Colocation A building that is constructed or rebuilt for datacenters. Also
known as a carrier hotel, co-location center or Internet datacenter,
telecom hotels typically house hundreds and thousands of Web servers
for Web hosting organizations, large enterprises and other service organizations.
See server farm.
Server farm A group of network servers that are housed in one location. A server
farm provides bulk computing for specific applications such as Web site hosting,
whereas while a datacenter has many servers, it also has people. In a server
farm, you would generally only see a person when an installation or repair
was performed, while in the datacenter, operators would be sitting at consoles,
putting paper in printers and possibly moving disks and tapes from one place
to another. A server farm is typically a room with dozens, hundreds or even
thousands of rack-mounted servers humming away. They might all run the same
operating system and applications and use load balancing to distribute the
workload between them. See clustering, darkened datacenter and telecom hotel.
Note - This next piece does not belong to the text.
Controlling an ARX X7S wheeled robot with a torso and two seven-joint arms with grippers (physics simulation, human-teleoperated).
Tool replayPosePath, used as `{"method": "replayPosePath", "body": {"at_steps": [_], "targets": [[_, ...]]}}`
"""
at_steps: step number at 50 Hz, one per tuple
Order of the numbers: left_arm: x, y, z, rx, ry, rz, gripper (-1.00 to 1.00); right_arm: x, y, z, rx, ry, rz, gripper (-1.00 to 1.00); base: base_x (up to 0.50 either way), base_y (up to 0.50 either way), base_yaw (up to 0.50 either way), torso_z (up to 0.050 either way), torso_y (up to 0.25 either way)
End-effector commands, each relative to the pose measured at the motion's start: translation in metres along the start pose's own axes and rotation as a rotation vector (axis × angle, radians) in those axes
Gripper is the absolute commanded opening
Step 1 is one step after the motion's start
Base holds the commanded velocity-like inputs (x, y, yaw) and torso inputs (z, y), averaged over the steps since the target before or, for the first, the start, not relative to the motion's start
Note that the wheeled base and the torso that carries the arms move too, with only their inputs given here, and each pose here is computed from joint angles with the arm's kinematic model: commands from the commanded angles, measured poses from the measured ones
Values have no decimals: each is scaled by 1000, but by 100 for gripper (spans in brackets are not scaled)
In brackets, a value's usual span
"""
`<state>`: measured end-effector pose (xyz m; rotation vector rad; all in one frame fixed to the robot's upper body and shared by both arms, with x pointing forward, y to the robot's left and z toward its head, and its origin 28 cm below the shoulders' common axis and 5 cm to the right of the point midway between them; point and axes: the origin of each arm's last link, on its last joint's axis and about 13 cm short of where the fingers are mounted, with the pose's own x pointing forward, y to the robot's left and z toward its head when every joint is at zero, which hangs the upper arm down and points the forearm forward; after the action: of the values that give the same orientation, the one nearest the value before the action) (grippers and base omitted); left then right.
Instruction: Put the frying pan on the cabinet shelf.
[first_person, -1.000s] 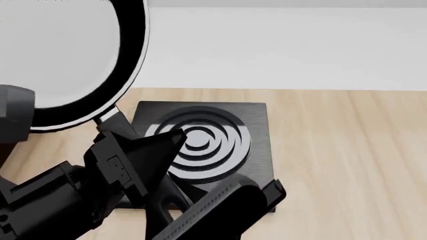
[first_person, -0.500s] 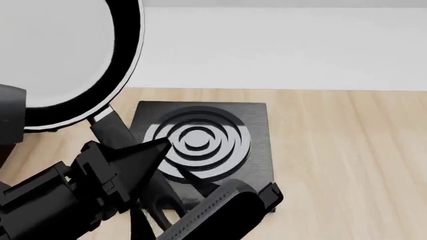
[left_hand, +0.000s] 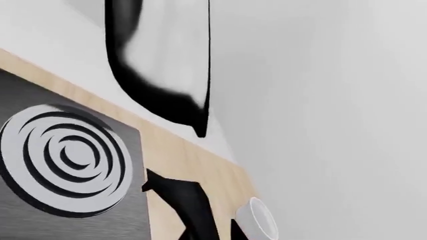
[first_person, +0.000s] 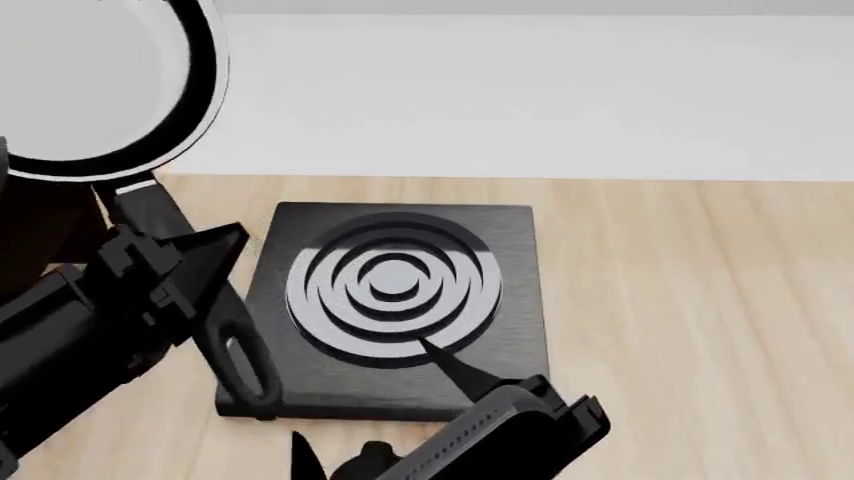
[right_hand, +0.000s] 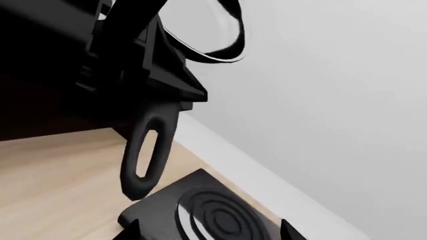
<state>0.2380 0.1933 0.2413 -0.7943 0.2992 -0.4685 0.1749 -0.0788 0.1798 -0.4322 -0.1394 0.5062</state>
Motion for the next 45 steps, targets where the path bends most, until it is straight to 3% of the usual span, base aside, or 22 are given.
{"method": "replayPosePath", "body": {"at_steps": [1,26,32,37,39,45], "targets": [[15,15,31,-39,-60,42,-100,-4,-4,0,3,-5,-31,100,0,10,-14,0,0],[29,52,85,-246,-153,81,-100,-7,-5,0,29,-19,-69,100,0,7,-5,0,0],[32,61,89,-248,-164,95,-100,-7,-5,1,34,-20,-71,100,0,5,-8,0,0],[34,69,93,-348,-169,68,-100,-8,-2,-1,41,-17,-69,100,0,4,-6,0,0],[38,74,94,-340,-167,84,-100,-8,-2,-2,39,-12,-65,100,0,6,-9,5,0],[41,73,105,-375,-191,60,-100,-8,-4,-1,39,-9,-74,100,0,4,-8,0,0]]}}
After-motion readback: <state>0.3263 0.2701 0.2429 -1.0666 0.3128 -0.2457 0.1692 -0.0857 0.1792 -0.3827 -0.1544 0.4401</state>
Darkened datacenter Unattended datacenter operation. With printers distributed throughout
the enterprise and the use of tape and optical libraries that automatically
mount the appropriate disk and tape volume, the datacenter increasingly does
not require human intervention. See server farm and green datacenter.
Green datacenter A datacenter that is constructed to run as economically as possible.
All computer, electrical and lighting systems, as well as the building materials,
must be rated for maximum efficiency. The datacenter may also be augmented with
solar panels.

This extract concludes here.